* Exercise directions *
When a line in the listing contains the string "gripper", pick it out and copy it.

Data shown below:

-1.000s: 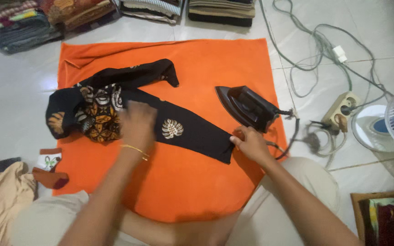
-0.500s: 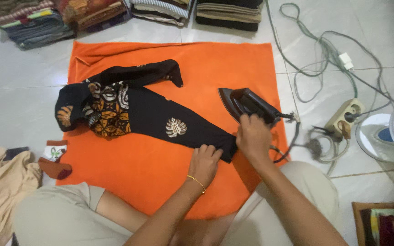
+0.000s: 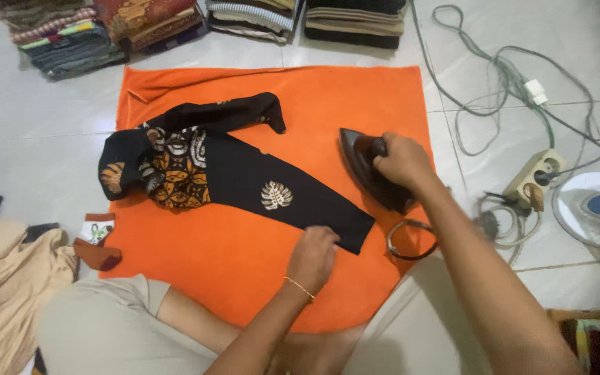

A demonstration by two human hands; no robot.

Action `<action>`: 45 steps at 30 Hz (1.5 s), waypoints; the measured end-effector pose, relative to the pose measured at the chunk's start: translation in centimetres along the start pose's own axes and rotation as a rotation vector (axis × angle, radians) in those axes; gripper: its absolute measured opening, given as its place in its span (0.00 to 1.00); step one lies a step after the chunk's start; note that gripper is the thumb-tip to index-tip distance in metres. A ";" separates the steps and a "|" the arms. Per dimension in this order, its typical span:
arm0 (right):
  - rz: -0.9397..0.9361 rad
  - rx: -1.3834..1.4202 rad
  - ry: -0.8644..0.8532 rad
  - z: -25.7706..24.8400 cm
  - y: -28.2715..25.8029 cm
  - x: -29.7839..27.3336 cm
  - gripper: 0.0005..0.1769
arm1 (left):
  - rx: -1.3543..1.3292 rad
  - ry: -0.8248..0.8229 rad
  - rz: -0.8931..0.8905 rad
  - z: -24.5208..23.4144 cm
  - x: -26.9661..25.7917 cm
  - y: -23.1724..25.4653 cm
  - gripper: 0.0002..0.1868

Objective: The person irons a black patterned garment on an orange cloth laid on the floor. They use an electric iron to smooth the sleeves and body of the garment, adjusting the fabric with their hands between passes.

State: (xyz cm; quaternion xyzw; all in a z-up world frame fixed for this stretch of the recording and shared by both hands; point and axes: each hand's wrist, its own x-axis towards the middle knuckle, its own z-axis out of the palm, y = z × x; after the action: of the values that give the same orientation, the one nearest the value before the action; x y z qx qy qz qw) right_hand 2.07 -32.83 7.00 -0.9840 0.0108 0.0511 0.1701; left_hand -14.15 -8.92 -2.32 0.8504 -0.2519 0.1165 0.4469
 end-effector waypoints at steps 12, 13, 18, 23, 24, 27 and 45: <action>-0.199 -0.133 -0.043 3.2 -7.1 -10.9 0.26 | 0.356 0.168 -0.299 -4.3 0.7 -6.3 0.06; -0.201 -0.142 -0.037 3.5 -6.9 -11.0 0.26 | 0.368 0.159 -0.301 -4.4 0.7 -6.6 0.06; -0.071 -0.155 -0.018 4.5 -6.1 -10.0 0.28 | 0.416 0.124 -0.347 -5.4 1.1 -6.3 0.06; -0.317 -0.177 -0.196 3.5 -4.9 -9.2 0.27 | 0.357 -0.020 -0.839 -5.5 1.6 -3.8 0.06; -0.350 -0.221 -0.248 3.1 -4.7 -9.3 0.28 | 0.339 -0.059 -0.917 -5.5 1.6 -3.4 0.07; -0.427 -0.300 -0.302 2.0 -4.5 -9.8 0.28 | 0.298 -0.093 -0.809 -5.6 1.0 -3.2 0.07; -0.319 -0.268 -0.085 3.9 -5.5 -9.4 0.31 | 0.289 0.018 -0.542 -5.2 -0.7 -4.1 0.04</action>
State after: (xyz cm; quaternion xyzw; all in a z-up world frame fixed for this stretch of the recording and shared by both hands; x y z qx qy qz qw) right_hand -7.41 -26.33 6.20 -0.9840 -0.1593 0.0661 0.0437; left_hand -12.41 -2.47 -2.49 0.9403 0.0073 0.0352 0.3385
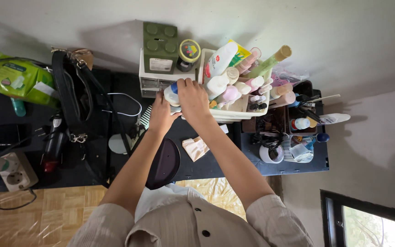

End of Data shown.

* Result below *
Action `<action>`: 45 steps at 30 Hz (1.5 s), waypoints; the measured end-effector pose, relative to the pose measured at the chunk's start: translation in centimetres along the start pose's own axes and rotation as a rotation vector (axis × angle, radians) in those axes; gripper: its absolute measured opening, given as its place in its span (0.00 to 1.00); step one lies a step after the chunk's start; note that gripper is the thumb-tip to index-tip distance in metres. A ";" separates the steps and a "|" the arms. Per dimension in this order, its typical span:
  - gripper: 0.0005..0.1769
  - gripper: 0.0002..0.1868

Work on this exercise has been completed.